The hydrogen bond binding pattern of the FDA-approved drugs is overall lower than phytochemicals.  Fesoterodine, which is an approved drug, a prodrug is showing the best binding energy of -283.3 (kcal/mol) with ErbB1. The compound have no reported anti-cancer activity, however its in vivo broken down active metabolite: 5-hydroxymethyl tolterodine (5-HMT) exhibits an antimuscarinic activity by acting as a competitive muscarinic receptor antagonist, Both urinary bladder contraction and salivation are mediated via cholinergic muscarinic receptors [21]. Antrafenine is a piperazine derivative drug that acts as an analgesic and anti-inflammatory with an efficacy similar to that of naproxen, the compound is showing second best binding energy with ErbB2 among FDA-approved drugs and has not been reported for anti-cancer activity. Fluspirilene is a relatively long-acting injectable depot antipsychotic drug used for schizophrenia. It does not differ greatly from other depot antipsychotics (fluphenazine decanoate, fluphenazine enathate, perphenazine onanthat, pipotiazine undecylenate) with respect to treatment efficacy, response, or tolerability. Fluspirilene is showing the least potential for inhibiting the selected kinases among the ten shortlisted compounds.  Posaconazole among the FDA-approved drugs is showing the best hydrogen bond interaction with both ErbB1 and ErbB2. The compound exerts its antifungal activity through blockage of the cytochrome P-450 dependent enzyme, sterol 14α-demethylase, in fungi by binding to the heme cofactor located on the enzyme, this leads to the inhibition of the synthesis of ergosterol, a key component of the fungal cell membrane, and accumulation of methylated sterol precursors, which in turn results in the inhibition of fungal cell growth, and ultimately, cell death [22]. Iloprost is a second generation structural analog of prostacyclin (PGI) with about tenfold greater potency than the first generation stable analogs, such as carbaprostacyclin. The compound is forming two and four hydrogen bonds with ErbB1 and ErbB2 respectively, which is second best interaction among FDA-approved drugs.

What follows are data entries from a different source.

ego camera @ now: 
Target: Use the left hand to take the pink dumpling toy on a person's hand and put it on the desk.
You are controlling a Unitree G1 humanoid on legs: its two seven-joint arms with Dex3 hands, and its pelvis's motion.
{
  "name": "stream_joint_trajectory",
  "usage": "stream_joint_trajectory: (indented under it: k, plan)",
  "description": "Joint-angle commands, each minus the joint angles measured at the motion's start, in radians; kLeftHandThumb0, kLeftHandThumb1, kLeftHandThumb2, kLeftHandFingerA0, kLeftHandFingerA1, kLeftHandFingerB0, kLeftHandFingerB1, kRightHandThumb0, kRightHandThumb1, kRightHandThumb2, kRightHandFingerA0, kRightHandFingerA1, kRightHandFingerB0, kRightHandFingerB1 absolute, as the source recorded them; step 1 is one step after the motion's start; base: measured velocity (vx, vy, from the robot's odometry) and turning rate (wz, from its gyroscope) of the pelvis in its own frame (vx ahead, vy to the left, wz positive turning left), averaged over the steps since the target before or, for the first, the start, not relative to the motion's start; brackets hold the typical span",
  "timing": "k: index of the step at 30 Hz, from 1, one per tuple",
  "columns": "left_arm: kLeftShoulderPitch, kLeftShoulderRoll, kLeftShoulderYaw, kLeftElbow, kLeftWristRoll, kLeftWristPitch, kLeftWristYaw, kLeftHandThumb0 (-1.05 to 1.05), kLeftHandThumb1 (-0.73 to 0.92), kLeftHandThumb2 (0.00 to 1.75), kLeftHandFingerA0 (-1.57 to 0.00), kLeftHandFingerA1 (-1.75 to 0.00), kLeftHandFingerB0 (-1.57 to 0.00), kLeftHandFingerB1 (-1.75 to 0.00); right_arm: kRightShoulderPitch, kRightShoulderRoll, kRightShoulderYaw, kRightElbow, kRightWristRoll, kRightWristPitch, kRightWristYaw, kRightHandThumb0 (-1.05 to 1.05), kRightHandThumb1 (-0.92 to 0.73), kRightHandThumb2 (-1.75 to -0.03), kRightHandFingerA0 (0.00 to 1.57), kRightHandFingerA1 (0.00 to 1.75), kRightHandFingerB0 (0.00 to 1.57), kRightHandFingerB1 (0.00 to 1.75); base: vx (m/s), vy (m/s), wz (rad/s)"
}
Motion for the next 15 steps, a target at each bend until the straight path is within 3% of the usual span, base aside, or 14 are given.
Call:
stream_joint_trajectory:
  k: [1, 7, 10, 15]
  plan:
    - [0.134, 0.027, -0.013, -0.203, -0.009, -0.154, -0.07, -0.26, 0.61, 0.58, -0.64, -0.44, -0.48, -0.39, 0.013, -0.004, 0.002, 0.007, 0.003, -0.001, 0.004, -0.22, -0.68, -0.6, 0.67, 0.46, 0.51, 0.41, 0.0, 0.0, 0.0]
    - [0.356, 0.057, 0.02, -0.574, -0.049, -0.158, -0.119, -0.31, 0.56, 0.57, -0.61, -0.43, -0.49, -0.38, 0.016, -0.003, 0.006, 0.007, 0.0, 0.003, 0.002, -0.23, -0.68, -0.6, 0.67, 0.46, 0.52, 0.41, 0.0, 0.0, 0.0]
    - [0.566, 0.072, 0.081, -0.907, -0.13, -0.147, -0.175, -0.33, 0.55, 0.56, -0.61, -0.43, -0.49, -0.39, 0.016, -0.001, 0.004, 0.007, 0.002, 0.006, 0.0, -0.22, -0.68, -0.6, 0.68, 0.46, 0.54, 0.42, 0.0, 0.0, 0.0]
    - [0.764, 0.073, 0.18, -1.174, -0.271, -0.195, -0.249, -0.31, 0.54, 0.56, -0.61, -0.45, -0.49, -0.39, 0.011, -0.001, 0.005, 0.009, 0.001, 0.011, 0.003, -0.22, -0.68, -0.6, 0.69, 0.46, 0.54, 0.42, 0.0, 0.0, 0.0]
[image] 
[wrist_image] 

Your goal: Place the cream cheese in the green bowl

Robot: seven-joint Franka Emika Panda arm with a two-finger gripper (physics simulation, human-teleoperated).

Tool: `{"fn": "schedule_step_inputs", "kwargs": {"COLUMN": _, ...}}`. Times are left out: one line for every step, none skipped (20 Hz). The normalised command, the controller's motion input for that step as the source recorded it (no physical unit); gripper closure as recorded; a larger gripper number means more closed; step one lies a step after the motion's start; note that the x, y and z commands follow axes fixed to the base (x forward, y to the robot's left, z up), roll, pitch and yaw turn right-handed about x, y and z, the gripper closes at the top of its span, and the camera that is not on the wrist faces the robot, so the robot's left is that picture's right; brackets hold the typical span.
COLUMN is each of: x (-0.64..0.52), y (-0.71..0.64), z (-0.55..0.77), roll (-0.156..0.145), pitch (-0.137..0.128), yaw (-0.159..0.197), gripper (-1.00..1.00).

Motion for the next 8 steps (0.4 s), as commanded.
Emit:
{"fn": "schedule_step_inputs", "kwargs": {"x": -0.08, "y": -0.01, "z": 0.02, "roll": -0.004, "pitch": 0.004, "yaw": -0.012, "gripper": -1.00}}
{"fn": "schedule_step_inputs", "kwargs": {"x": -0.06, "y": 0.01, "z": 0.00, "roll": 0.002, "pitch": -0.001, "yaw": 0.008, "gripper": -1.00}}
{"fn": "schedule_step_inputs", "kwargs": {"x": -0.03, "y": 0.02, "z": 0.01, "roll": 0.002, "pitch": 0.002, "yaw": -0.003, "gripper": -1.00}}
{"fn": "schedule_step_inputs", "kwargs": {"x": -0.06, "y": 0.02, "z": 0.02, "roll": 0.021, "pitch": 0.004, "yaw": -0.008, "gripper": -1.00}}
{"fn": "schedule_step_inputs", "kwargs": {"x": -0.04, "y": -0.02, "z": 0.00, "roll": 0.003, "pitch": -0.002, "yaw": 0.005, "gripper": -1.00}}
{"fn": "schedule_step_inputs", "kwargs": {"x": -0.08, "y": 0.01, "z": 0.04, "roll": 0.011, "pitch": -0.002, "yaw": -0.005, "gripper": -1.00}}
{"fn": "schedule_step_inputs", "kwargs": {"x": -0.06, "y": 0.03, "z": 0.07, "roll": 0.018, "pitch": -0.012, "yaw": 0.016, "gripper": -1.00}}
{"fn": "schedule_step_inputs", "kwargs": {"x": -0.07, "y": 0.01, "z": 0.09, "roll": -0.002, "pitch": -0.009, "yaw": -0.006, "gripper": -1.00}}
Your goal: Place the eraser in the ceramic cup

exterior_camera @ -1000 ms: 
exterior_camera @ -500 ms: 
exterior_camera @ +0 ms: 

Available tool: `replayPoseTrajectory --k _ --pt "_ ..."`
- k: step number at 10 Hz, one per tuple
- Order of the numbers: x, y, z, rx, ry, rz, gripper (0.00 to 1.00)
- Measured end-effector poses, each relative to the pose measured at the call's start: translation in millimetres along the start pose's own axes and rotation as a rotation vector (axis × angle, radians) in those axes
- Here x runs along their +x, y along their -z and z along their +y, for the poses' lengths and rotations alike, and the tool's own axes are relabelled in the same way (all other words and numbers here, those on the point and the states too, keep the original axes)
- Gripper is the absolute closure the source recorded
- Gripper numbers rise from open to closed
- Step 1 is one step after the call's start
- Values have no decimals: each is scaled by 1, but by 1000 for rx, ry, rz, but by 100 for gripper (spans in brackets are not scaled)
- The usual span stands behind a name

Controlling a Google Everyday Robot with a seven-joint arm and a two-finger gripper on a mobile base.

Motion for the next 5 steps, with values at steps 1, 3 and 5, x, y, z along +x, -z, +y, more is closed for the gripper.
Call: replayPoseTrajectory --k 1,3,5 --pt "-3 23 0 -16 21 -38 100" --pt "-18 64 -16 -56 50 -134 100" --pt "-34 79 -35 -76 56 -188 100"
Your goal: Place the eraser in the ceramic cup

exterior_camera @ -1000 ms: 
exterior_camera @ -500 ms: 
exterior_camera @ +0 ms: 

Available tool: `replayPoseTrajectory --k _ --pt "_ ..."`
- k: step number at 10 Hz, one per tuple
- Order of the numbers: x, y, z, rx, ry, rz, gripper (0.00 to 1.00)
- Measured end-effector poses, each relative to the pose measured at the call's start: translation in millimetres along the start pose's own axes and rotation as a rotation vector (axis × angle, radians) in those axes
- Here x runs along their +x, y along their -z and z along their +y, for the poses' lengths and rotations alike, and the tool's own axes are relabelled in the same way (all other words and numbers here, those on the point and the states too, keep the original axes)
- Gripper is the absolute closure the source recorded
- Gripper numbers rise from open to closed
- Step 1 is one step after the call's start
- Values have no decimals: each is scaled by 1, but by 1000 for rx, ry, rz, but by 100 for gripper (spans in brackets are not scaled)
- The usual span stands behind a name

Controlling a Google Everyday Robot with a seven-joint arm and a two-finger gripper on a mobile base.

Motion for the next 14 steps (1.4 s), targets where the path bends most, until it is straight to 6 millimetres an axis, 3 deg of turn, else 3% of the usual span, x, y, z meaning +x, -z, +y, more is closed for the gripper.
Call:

The in silico approach  has helped us to  predict promising compounds for targeting ErbB1 and ErbB2 kinases with single inhibitor for the effective treatment of lung cancer. The approach provides an opportunity to focus only on selected compounds for further wet-lab experimental analysis.

The generated data of the ten compounds show immense potential in targeting both kinases with single inhibitor. All the selected lead compounds are non-toxicity, the factor that has an immense role in drug discoveries.